Davanti alle grate del «chilometro zero» si ferma la manifestazione. Una gigantografia del sindaco Juan Ignacio Garcia Zalvidea detto Chacho (il soprannome è scritto più grosso del nome) saluta bonario da un cartellone di trenta metro quadri, «Bienvenidos todos a Cancun», ma quel «todos» non dice proprio tutta la verità. Il gruppo più numeroso dopo i messicani è quello coreano, saranno quattro o cinquecento, portano un coloratissimo feretro che chiamano «il funerale del Wto», e dovrebbe servire ottimamente da ariete: viene bruciato dopo un certo numero di infruttuosi tentativi di abbattere la recinzione, uno dei coreani si pianta un coltello nel petto e finisce sotto le grate, le ambulanze vengono fatte passare giusto prima che la recinzione venga finalmente abbattuta per una decina di metri, poi cinquanta, mentre coreani e messicani e qualche americano cercano di spezzare il cordone di polizia. Volano sassi e lacrimogeni, entrambi in modica quantità (i sassi vengono rilanciati indietro da poliziotti di buon braccio e uno di questi ferisce alla testa il leader di Via Campesina Paul Nicholson), l'assalto è respinto, riprende, è respinto ancora, arrivano gli idranti. Niente da fare, non si passa, gli uomini in divisa hanno l'ordine di tenere la posizione. Intanto, sono passate quasi due ore dell'arrivo del corteo nella zona rossa, e la prima giornata della Wto è segnata dalla notizia che gela il controvertice: dall'ospedale comunicano infatti che Lee Yung Hau, il manifestante coreano sui 50 anni accoltellatosi, è morto. I suoi compagni a botta calda diranno: «Siamo orgogliosi di lui».

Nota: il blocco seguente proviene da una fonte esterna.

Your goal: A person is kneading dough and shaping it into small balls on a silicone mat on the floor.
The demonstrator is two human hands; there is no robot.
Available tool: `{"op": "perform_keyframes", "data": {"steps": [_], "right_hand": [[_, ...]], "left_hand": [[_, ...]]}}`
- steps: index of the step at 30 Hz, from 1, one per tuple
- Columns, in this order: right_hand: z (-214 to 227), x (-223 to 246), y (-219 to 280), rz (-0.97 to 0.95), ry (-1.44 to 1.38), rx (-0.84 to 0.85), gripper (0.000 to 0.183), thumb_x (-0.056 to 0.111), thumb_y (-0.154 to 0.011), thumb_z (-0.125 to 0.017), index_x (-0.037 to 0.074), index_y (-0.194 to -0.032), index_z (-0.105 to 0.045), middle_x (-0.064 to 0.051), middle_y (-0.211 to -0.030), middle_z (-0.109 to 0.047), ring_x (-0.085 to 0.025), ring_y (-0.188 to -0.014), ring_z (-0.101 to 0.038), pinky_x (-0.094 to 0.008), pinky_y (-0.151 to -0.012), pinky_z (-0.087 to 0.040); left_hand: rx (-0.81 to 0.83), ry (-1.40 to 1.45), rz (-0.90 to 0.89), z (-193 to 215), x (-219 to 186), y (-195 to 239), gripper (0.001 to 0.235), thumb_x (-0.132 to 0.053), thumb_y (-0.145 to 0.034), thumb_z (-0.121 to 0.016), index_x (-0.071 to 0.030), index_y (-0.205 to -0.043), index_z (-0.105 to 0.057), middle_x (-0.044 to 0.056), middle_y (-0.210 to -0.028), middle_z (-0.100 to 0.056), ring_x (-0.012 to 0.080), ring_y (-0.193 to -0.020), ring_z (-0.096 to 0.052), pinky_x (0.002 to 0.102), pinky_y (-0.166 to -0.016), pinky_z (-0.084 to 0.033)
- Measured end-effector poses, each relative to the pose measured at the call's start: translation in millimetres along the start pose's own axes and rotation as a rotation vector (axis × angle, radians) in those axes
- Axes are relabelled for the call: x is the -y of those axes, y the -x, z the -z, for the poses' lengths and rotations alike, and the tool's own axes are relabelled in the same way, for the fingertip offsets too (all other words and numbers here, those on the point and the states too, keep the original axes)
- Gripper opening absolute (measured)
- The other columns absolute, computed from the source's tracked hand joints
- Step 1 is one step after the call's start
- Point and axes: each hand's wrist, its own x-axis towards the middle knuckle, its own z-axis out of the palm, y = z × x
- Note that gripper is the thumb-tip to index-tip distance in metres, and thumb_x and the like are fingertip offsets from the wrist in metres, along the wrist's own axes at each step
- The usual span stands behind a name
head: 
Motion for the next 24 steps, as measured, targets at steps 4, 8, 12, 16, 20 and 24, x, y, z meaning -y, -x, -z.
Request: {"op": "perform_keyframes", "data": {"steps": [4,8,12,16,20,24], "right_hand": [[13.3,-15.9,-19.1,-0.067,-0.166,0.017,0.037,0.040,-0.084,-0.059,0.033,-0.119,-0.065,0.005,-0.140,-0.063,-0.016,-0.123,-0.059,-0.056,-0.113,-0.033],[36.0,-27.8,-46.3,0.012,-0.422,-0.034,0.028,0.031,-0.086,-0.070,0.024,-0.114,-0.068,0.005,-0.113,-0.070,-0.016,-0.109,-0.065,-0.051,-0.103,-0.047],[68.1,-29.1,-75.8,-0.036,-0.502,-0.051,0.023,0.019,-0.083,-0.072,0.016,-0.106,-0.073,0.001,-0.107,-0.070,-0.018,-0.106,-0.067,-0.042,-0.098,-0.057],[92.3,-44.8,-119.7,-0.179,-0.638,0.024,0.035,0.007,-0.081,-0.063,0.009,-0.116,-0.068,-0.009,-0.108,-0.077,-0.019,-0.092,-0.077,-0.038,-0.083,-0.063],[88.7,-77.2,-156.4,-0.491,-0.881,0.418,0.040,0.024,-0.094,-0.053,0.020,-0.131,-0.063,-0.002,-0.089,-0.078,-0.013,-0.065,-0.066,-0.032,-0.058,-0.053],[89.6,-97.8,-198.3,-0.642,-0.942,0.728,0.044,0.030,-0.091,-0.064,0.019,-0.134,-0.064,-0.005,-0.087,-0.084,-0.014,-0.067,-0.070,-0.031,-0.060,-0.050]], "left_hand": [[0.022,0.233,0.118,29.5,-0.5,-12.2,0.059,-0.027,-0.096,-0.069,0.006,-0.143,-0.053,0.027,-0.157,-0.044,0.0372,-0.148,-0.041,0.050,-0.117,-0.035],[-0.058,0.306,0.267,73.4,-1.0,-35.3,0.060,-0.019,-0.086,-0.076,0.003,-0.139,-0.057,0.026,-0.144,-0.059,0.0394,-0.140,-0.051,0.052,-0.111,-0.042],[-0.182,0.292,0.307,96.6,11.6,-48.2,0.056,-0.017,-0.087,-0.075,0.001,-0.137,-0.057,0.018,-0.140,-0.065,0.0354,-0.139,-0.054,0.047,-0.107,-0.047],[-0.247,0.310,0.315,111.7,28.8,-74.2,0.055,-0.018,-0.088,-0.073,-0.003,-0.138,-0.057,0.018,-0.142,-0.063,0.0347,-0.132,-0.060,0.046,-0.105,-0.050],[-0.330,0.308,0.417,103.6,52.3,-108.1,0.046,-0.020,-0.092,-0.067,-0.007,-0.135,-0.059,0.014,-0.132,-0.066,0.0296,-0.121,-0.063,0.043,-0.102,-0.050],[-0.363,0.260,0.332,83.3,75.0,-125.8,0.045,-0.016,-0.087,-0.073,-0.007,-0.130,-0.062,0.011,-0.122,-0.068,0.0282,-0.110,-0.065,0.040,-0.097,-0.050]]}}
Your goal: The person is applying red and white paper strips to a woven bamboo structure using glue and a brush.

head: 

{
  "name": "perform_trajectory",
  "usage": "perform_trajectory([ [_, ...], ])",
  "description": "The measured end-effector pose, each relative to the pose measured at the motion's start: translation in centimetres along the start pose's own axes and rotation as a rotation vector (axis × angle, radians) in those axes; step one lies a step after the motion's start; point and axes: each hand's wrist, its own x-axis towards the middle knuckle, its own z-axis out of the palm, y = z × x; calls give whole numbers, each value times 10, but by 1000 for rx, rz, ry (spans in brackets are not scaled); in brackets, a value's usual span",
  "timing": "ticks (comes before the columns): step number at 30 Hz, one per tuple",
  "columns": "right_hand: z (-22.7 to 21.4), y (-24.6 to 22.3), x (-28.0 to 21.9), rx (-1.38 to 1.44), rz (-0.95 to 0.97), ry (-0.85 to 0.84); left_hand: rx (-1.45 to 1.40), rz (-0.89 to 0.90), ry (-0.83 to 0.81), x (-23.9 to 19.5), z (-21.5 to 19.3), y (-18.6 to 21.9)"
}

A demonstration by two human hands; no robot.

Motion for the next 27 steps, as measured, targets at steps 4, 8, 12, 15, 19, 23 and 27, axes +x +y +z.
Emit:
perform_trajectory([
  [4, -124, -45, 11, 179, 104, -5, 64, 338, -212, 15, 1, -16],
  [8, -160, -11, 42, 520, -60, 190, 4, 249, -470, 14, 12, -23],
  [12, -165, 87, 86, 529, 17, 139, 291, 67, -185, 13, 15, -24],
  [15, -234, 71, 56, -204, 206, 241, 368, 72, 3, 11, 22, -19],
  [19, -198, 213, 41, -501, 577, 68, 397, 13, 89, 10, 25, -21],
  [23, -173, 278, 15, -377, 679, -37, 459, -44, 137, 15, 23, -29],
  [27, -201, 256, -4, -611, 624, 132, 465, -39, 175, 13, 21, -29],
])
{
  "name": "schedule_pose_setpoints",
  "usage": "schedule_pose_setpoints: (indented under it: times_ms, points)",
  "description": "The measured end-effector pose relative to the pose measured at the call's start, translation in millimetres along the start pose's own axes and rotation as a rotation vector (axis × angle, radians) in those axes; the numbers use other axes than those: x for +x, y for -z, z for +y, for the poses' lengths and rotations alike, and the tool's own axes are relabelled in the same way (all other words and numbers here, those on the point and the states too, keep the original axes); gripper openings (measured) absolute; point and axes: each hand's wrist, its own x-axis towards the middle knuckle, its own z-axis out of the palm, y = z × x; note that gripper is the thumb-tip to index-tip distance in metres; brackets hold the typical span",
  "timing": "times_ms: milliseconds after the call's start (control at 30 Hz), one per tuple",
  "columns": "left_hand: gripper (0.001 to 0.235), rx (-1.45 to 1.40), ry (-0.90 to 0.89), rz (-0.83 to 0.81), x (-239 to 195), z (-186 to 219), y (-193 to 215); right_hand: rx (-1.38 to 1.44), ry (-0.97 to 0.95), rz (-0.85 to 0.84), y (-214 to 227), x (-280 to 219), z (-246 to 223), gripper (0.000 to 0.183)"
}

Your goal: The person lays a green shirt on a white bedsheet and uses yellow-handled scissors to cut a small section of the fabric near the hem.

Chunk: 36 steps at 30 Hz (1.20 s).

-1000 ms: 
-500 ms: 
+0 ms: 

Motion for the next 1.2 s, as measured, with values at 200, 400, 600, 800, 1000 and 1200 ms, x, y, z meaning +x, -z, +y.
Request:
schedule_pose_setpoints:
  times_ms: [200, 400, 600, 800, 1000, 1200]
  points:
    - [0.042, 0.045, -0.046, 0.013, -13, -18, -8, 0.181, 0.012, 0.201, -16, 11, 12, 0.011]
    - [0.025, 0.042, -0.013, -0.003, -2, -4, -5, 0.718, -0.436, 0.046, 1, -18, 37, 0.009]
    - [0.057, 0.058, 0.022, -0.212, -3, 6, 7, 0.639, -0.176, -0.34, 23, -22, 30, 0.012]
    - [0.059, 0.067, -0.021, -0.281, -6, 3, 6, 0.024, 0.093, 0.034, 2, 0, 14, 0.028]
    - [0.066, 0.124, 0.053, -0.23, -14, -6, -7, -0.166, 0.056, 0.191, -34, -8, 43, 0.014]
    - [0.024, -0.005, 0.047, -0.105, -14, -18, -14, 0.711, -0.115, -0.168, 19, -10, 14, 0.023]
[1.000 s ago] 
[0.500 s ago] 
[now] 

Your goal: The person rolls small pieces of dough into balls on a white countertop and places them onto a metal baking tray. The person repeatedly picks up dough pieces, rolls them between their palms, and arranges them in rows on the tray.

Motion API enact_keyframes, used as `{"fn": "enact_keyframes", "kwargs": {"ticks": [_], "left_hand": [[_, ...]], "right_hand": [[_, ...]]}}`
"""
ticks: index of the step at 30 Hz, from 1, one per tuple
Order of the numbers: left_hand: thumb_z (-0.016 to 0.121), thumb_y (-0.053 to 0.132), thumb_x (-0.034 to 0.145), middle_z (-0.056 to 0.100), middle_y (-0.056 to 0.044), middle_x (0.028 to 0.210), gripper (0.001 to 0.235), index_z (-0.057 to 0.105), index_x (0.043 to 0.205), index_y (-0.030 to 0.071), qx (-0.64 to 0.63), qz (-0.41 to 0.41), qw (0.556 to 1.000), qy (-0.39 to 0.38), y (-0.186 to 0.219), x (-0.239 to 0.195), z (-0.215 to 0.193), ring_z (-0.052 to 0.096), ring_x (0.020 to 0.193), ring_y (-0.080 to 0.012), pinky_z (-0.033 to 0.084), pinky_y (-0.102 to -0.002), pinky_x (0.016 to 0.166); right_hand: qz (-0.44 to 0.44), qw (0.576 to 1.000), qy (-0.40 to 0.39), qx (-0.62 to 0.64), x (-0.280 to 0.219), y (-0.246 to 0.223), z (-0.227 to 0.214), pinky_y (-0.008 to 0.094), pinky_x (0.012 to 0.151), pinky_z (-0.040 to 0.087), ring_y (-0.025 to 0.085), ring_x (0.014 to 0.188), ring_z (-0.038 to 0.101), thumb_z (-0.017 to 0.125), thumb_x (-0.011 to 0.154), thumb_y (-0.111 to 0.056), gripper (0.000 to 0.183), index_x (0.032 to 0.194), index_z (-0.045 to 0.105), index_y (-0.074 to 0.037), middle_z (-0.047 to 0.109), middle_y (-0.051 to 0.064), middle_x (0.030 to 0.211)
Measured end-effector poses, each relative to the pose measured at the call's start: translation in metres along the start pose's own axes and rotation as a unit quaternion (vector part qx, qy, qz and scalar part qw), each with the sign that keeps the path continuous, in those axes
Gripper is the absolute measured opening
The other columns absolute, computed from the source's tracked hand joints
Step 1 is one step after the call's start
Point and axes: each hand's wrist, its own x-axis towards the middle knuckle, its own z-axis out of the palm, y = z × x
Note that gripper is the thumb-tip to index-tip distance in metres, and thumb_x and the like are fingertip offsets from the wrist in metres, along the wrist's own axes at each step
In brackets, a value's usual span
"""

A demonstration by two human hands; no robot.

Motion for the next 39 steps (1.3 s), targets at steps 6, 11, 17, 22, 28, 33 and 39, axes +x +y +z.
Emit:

In mattinata, invece, alcuni campesinos avevano guadagnato con discrezione la zona del vertice, a piccoli gruppi, estraendo tuniche bianche con scritte anti-Wto e parcheggiandosi nelle poche aiuole non circondate di grate d'acciaio. Il tempo di una ripresa televisiva e dell'arrivo della polizia, poi basta. Il tempo, inoltre, per apprendere che «dentro» l'economista filippino Walden Bello e un'altra settantina di attivisti erano riusciti a contestare l'inaugurazione.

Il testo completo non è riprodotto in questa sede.